- Take time off from social media once in a while, or at least avoid doomscrolling all day. Bad stories generate FAR more engagement than good stories, and every form of media knows this. If 100,000 people in your area have an average-to-good day and 5 people have terrible days, all 5 stories presented to you will detail how things are in your area are terrible.
- Physical health affects mental health and vice versa. Eat healthy (or healthier). Stay hydrated. Get 7-9 hours of sleep regularly and use sleep hygeine. Get 90+ minutes of exercise (anything that raises your heartrate) a week which is like 15 minutes/day. Don’t worry about doing it all immediately - if you try to change everything at once you’re more likely to get overwhelmed and burn out. It’s way better to make slow, sustainable changes over months than it is to do a difficult crash course for a short time and get fed up with the process.
- Do thankfulness exercises. When I go to bed at night I think of 3 things I’m thankful for in the day. On average or bad days it may be that I wasn’t in constant/chronic pain, that I got to eat and drink, and that I’m in a safe place and a soft bed. Just remembering those basics (that many of us take for granted) helps keep me aware of good things in my life.
- Find ways to enjoy hobbies that require participation - arts, sports, board/video games, whatever.

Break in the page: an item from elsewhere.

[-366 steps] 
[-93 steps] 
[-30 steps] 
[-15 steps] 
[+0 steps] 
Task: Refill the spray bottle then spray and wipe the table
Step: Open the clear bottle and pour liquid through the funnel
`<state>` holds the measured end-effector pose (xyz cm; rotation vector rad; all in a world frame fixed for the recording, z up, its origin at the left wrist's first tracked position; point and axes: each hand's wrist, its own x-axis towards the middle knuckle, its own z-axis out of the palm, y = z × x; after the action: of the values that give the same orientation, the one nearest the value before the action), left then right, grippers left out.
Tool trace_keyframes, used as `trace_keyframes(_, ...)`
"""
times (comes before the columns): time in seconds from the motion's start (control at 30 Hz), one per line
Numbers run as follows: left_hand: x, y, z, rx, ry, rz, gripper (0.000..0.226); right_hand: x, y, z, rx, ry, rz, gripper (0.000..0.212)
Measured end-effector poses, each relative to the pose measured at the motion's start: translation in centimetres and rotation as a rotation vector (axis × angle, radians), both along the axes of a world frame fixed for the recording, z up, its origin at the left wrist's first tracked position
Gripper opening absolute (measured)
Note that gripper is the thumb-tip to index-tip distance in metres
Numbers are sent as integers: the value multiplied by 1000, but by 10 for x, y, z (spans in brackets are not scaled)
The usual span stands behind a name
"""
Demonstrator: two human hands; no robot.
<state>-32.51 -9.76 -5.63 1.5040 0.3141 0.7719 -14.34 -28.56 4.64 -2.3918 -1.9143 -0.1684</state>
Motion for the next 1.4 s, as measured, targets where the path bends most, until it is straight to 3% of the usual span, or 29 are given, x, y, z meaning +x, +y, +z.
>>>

Just something other than passively taking in TV/online media. This will help you feel engaged and double points if it’s something that allows for improvement because you’ll feel rewarded as you get better.
I was writing something like “I understand but here’s why it has to be this way”, but then I read comments about not wanting to take the high road and how being nice gets you nowhere. So instead: when I was a young adult in the 2000’s, angrily telling someone to “go f themselves” face-to-face might get you punched in the mouth. Someone who started swearing at everyone whenever they were angry was labelled an asshole. It’s not like I spent those years in a weak, no-confrontation, “let’s hug instead” environment either - my friends and I just didn’t put up with regular disrespect. I’ll stop there because I don’t want to glorify violence - there are better ways to deal with insults and we didn’t fight often. Most of the time jackasses just didn’t get invited anymore.
My point: online, anonymous communication removed a lot of social and physical consequences of confrontation, but that doesn’t make being nasty alright. You may say, “It’s just a f you”, but your comments make me think that being nasty is the intent. Not trying to shame you but if I’m right about hurting others being the goal then: yeah, admittedly that’s not rare anymore but you can do better.
Also you say being nice doesn’t get you anywhere. I’d ask: when was the last time you told someone to f themselves and they were like, “Oh, I never considered that. You’ve won me over.” Trading insults online leaves everyone angry and encourages inventive cruelty so the other person is hurt more. Anger is natural - we all feel it and I need to self-censor all the damn time. But there are better ways to deal with being angry, and even to reduce the amount of time you spend angry.